Could you quote, exactly as they stand, the lines running from the one with "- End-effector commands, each" to the final line of the material?

■ **Data below**:

◆ ◆ ◆ ◆ ◆

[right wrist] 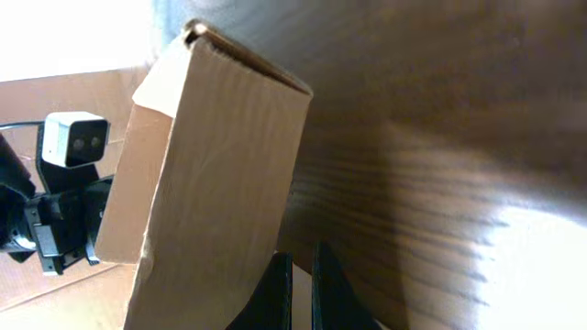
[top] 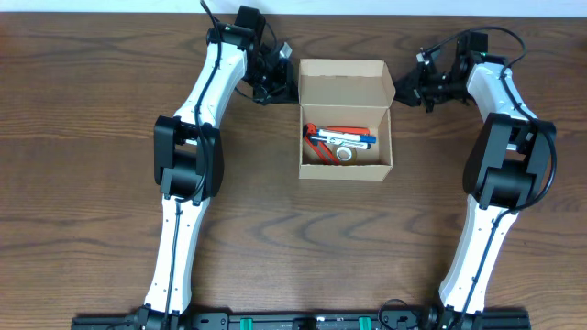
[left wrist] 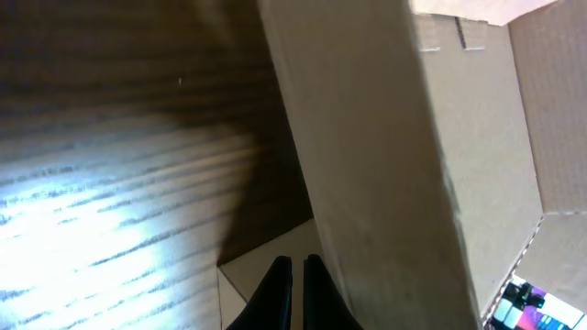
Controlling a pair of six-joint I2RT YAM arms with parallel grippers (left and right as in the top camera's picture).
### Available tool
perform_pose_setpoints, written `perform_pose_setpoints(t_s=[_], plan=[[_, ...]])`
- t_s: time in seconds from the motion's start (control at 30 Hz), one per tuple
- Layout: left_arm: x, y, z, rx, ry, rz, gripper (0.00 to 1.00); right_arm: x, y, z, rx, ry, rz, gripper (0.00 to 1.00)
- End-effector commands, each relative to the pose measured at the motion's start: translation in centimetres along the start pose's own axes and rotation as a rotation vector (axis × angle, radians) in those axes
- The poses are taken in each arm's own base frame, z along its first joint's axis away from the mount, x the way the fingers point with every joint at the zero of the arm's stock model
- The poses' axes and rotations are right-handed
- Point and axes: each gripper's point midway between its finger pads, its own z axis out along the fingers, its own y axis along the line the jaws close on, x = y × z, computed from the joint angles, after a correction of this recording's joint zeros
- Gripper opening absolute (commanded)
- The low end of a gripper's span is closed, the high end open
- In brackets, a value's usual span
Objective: Pack container
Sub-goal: 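Push the back flap forward with both grippers to fold the lid down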
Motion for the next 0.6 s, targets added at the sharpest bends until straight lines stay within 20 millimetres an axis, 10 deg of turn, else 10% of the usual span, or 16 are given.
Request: perform_pose_setpoints(t_s=[0.0,0.57], plan=[[-0.2,-0.2,0.1,0.02,-0.004,0.028,0.06,0.2,0.4,0.8,-0.047,0.017,-0.01,0.01],[-1.9,-3.0,-1.7,0.238,-0.044,0.1,0.06,-0.3,4.1,0.2,-0.252,0.017,-0.144,0.01]])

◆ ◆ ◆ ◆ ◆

■ **Exercise output**:
- End-effector commands, each relative to the pose measured at the motion's start: translation in centimetres along the start pose's own axes and rotation as a rotation vector (axis × angle, radians) in those axes
- The poses are taken in each arm's own base frame, z along its first joint's axis away from the mount, x the way the fingers point with every joint at the zero of the arm's stock model
- The poses' axes and rotations are right-handed
- Point and axes: each gripper's point midway between its finger pads, its own z axis out along the fingers, its own y axis along the line the jaws close on, x = y × z, computed from the joint angles, after a correction of this recording's joint zeros
- Gripper opening absolute (commanded)
- The low end of a gripper's span is closed, the high end open
- In brackets, a value's usual span
Objective: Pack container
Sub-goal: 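Push the back flap forward with both grippers to fold the lid down
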Motion for the next 0.6 s, targets added at the sharpest bends until straight lines stay within 20 millimetres an axis, 10 deg of turn, else 10% of the usual span, or 16 are given.
Request: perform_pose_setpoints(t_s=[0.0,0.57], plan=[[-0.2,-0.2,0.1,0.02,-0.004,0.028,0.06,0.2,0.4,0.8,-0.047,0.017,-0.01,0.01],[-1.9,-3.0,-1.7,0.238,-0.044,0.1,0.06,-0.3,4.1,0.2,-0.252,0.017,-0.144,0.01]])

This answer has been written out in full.